— Exercise directions —
Transcribe, without any change, the line that includes "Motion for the" and all the lines that come after it in the material below.

— Recorded information —

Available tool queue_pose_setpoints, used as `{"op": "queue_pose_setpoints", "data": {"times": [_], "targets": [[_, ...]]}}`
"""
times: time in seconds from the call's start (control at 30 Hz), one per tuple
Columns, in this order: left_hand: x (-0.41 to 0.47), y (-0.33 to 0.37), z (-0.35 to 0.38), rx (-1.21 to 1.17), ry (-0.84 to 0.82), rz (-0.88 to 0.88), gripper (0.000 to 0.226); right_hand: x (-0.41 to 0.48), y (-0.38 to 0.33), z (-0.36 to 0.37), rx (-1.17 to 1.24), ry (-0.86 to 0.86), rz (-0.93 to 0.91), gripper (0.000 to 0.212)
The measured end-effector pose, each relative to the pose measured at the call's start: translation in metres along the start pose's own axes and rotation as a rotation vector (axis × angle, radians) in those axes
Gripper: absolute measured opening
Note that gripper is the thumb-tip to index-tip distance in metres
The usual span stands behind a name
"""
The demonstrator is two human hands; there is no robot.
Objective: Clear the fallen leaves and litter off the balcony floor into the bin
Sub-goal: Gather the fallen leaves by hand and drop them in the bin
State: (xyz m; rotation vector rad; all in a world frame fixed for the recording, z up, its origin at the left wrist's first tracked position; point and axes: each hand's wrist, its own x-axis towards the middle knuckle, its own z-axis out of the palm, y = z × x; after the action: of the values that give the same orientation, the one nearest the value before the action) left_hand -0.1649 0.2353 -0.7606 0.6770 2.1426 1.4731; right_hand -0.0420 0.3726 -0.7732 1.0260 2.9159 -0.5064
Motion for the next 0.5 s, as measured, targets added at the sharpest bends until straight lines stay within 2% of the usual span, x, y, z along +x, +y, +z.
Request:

— Solution to this task —
Motion for the next 0.5 s, as measured, targets added at the sharpest bends until straight lines stay within 2% of the usual span, x, y, z along +x, +y, +z.
Request:

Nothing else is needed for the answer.